Stefan Raabs RTL-Comeback endet mit Quoten-Desaster und Millionenverlust
Mila VoigtStefan Raabs RTL-Comeback endet mit Quoten-Desaster und Millionenverlust
Stefan Raabs Comeback bei RTL sollte die Streaming-Plattform RTL+ beflügeln. Der Sender setzte große Hoffnungen in den Entertainer und investierte massiv in seine Formate, um neue Abonnenten zu gewinnen. Doch nach enttäuschenden Quoten und interner Kritik steht die Zusammenarbeit zunehmend auf dem Prüfstand.
RTL hatte mit Raab einen Großauftrag abgeschlossen und seiner Produktionsfirma mindestens 90 Millionen Euro für Fernsehproduktionen zugesichert. Seine erste Show "Hier gewinnst du keine Million" lockte zunächst neue Nutzer an. Doch die Zuschauerzahlen sanken bald – besonders bei jüngeren Zielgruppen. Das Format wurde schließlich von RTL+ ins lineare Fernsehen verlagert, bevor es komplett abgesetzt wurde.
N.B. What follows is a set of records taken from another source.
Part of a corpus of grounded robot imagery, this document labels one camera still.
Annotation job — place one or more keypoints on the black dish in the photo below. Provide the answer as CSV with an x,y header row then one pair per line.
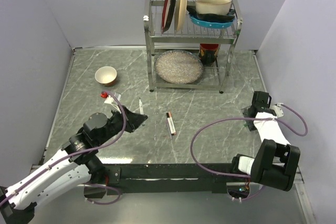
x,y
214,18

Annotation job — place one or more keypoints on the white pen orange cap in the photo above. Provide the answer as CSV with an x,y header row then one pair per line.
x,y
173,130

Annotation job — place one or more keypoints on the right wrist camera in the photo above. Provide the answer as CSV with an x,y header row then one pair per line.
x,y
278,109

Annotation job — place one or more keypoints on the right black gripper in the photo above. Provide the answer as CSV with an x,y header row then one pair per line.
x,y
251,126

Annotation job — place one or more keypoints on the beige plate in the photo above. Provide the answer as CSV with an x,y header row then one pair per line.
x,y
180,12

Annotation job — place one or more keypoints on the small cream bowl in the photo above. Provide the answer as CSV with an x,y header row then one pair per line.
x,y
106,76

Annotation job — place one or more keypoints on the red black mug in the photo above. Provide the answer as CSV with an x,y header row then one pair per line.
x,y
208,53

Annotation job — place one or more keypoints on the green white pen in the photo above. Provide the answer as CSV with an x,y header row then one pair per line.
x,y
141,107

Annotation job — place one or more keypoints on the steel dish rack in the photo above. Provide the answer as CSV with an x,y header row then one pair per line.
x,y
184,39

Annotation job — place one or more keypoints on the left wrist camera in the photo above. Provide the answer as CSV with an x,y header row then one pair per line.
x,y
108,99

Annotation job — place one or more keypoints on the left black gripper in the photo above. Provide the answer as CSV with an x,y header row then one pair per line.
x,y
134,120

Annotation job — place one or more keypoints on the blue dotted dish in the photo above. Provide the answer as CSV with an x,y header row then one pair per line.
x,y
212,25

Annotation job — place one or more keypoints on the speckled grey plate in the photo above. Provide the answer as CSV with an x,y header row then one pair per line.
x,y
178,67

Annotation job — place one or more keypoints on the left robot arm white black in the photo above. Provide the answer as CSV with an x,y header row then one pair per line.
x,y
73,164

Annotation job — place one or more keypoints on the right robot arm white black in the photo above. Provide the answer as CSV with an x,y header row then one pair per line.
x,y
276,161

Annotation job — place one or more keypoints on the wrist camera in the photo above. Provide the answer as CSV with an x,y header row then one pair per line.
x,y
108,99
278,109

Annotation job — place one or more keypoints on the red black plate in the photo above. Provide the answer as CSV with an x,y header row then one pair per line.
x,y
167,14

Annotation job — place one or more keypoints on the cream ceramic bowl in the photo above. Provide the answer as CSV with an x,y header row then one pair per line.
x,y
217,7

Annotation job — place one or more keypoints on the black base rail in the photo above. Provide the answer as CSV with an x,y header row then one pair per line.
x,y
169,178
Ina Leschek, Programmdirektorin von RTL Deutschland, hatte Raabs Rückkehr als Treiber für Streaming-Abos prognostiziert. Später kritisierte sie jedoch das hybride Konzept der Show als schwer vermarktbar. Auch seine zweite Sendung "Die Stefan Raab Show" kämpfte mit schwachen Quoten und erreichte teils weniger Zuschauer als seine früheren Projekte.
Intern wuchs die Unzufriedenheit, die Stimmung unter den Mitarbeitern litt sichtbar. Ein RTL-Angestellter bestätigte Frust über Raabs Leistungen und die Folgen für den Sender. Gleichzeitig behauptete YouTuber Klengan, schwache Werbeeinnahmen durch Raabs Formate hätten zu Stellenstreichungen oder auslaufenden Verträgen geführt. RTL wies jeden Zusammenhang zwischen Entlassungen und den hohen Produktionskosten seiner Shows zurück.
RTLs Wette auf Stefan Raab hat sich nicht ausgezahlt. Beide Formate floppten, wurden eingestellt und hinterließen interne Spannungen. Nun steht der Sender vor Fragen zu seiner Streaming-Strategie – und wie künftig in große Stars investiert werden soll.